Que nous apporte aujourd’hui la relecture de ces travaux vieux de 40 ans réunis sous le titre Le Désir et la perversion ? L’assimilation de l’homosexualité à la perversion rappelle parfois la distance qui nous sépare de cette époque. Mais le plus souvent, la rigueur et la prudence avec laquelle ces cinq grands noms de la psychanalyse abordent leurs sujets les préservent des raccourcis et protègent leur pensée d’un vieillissement que l’on aurait pu craindre. Lorsque J. Clavreul parle d’un de ses patients homosexuels, c’est pour dire de lui qu’il « n’est pas un pervers », mais qu’il « a eu indiscutablement une phase perverse infantile ». Relevons aussi que les auteurs nous paraissent affranchis d’une auto-censure sans doute plus pensante cinquante ans plus tard. Mais surtout, le même J. Clavreul montre combien il est éloigné du confusionnisme contemporain lorsqu’il écrit un peu plus loin : « Il me paraît fécond de rapprocher de la problématique perverse ce qu’on observe dans la toxicomanie, particulièrement dans l’alcoolisme ». Combien de fois le « rapprochement » n’a-t-il pas donné lieu depuis à une assimilation entre toxicomanie et perversion, sous des plumes moins rigoureuses que celles de l’auteur du « couple pervers » ?

Bien des notations restent à méditer, telle celle-ci de Jean Clavreul sur la « désubjectivation » du pervers l’exposant au même anonymat que celui auquel confronte le fantasme. On se souvient en effet que le fantasme d’être battu par le père est regardé comme particulièrement éclairant depuis l’analyse qu’en a fait Freud, et qu’il permet de percevoir la tentation de l’anonymat dans le fantasme. Parmi les différents retournements auquel le fantasme de l’enfant battu donne lieu, la formule sous laquelle ce fantasme se fait le plus souvent connaître est traduite par une phrase où le sujet disparaît derrière l’anonymat du passif et du pronom indéfini : « un enfant est battu ».

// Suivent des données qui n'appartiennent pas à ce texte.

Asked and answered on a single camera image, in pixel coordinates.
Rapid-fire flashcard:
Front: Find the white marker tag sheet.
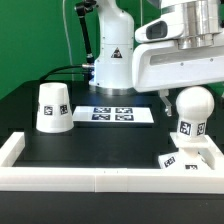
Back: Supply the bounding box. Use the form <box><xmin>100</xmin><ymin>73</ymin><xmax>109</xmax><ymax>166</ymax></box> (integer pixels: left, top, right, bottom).
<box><xmin>73</xmin><ymin>106</ymin><xmax>154</xmax><ymax>123</ymax></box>

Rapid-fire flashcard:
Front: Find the white lamp shade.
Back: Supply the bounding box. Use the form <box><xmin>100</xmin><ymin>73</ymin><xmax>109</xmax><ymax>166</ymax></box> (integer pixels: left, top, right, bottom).
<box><xmin>36</xmin><ymin>82</ymin><xmax>73</xmax><ymax>133</ymax></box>

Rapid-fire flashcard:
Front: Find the black cable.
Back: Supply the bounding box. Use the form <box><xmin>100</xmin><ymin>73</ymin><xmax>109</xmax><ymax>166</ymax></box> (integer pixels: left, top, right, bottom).
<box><xmin>38</xmin><ymin>63</ymin><xmax>96</xmax><ymax>84</ymax></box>

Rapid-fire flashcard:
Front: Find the white U-shaped frame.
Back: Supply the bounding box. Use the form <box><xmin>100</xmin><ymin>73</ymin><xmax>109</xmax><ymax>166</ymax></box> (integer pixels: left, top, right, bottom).
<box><xmin>0</xmin><ymin>132</ymin><xmax>224</xmax><ymax>194</ymax></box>

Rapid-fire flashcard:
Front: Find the white lamp bulb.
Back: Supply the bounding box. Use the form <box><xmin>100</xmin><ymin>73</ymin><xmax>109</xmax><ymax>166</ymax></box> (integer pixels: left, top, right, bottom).
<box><xmin>176</xmin><ymin>86</ymin><xmax>214</xmax><ymax>142</ymax></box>

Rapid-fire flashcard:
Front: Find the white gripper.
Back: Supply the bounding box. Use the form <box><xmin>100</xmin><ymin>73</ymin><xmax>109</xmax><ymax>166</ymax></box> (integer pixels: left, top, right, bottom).
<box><xmin>132</xmin><ymin>19</ymin><xmax>224</xmax><ymax>116</ymax></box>

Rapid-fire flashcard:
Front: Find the grey cable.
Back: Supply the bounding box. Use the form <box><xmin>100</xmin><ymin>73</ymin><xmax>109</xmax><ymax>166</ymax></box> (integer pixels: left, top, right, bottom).
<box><xmin>61</xmin><ymin>0</ymin><xmax>76</xmax><ymax>83</ymax></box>

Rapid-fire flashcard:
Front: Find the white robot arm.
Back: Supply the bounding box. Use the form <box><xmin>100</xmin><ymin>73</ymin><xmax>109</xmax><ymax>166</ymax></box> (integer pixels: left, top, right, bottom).
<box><xmin>89</xmin><ymin>0</ymin><xmax>224</xmax><ymax>98</ymax></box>

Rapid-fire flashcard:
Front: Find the white lamp base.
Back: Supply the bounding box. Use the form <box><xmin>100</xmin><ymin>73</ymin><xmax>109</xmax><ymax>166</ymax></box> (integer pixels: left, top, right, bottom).
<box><xmin>158</xmin><ymin>132</ymin><xmax>210</xmax><ymax>171</ymax></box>

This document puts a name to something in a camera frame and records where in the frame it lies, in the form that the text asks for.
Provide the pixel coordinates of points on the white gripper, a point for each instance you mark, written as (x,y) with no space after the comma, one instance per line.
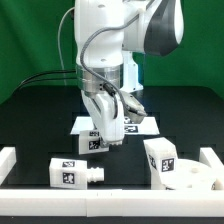
(108,118)

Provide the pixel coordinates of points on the white round stool seat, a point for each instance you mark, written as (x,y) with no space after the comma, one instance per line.
(189,175)

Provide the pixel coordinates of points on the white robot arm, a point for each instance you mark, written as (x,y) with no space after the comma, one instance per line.
(104,30)

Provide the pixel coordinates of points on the white marker sheet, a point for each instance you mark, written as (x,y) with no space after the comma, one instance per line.
(147,127)

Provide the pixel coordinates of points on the green backdrop curtain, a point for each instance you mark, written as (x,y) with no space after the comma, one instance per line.
(30,30)

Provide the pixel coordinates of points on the white front barrier wall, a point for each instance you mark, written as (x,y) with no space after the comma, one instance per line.
(115,203)

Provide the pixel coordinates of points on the white left barrier wall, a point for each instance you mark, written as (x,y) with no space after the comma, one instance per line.
(7,161)

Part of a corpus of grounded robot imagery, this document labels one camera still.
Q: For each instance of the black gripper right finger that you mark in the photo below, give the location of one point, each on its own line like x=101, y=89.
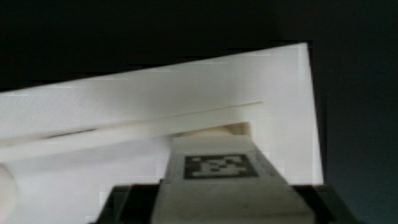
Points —
x=326, y=204

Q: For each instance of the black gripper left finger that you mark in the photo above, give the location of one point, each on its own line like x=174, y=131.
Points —
x=129, y=205

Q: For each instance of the white table leg with tag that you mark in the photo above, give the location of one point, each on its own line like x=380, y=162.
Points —
x=223, y=188

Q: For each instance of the white square table top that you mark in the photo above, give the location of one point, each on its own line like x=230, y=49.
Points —
x=86, y=129

Entre la prudence dictée par la rigueur et l’audace d’une hypothèse théorique, la voie est étroite. Tandis que J.-P. Valabrega se demande si la question de la passion est « recevable » dans le cadre d’une théorie psychanalytique, P. Aulagnier et F. Perrier s’autorisent à placer cette même passion au cœur de leurs exposés. Sans doute ces travaux sont-ils parfois très techniques et austères (ceux de G. Rosolato en particulier), mais la perversion telle qu’elle est conçue dans cet ouvrage a déjà moins vieilli que le concept flou de « perversion sociale » qu’un courant analytique relie aujourd’hui au capitalisme analysé au travers de l’abondance des « objets » (au sens le plus trivial du terme d’objet). A-t-on oublié que Lacan avait indiqué les précautions à prendre sur ce point en décrivant cette organisation sociétale comme un discours, jamais comme une série de comportements ?

La densité et la concision des travaux de P Aulagnier, J. Clavreul, F. Perrier, G. Rosolato et J.-P. Valabrega, la critique serrée des pairs est un rappel à l’ordre devant le bavardage auquel on assiste trop souvent depuis la diffusion d’un discours analytique de masse qui ne s’est pas tari malgré la marée montante des critiques dont la psychanalyse dans son ensemble fait l’objet. Que reste-t-il aujourd’hui des propositions théoriques des auteurs du Désir et la perversion ? Rares sont sans doute ceux qui se souviennent de l’oscillation « métaphorico-métonymique » théorisée par G. Rosolato. Pourtant, l’oscillation entre l’identification au fétiche comme objet incarnant la toute-puissance et comme objet dévoilant le leurre éviterait d’englober dans la catégorie de « Psychose Manicao-Dépressive » nombre de  sujets organisés avec des aménagements pervers. Et l’on peut parier que c’est à ce type de confusionnisme que les éditeurs de la collection Points Essai ont cherché à répondre en rééditant Le Désir et la perversion.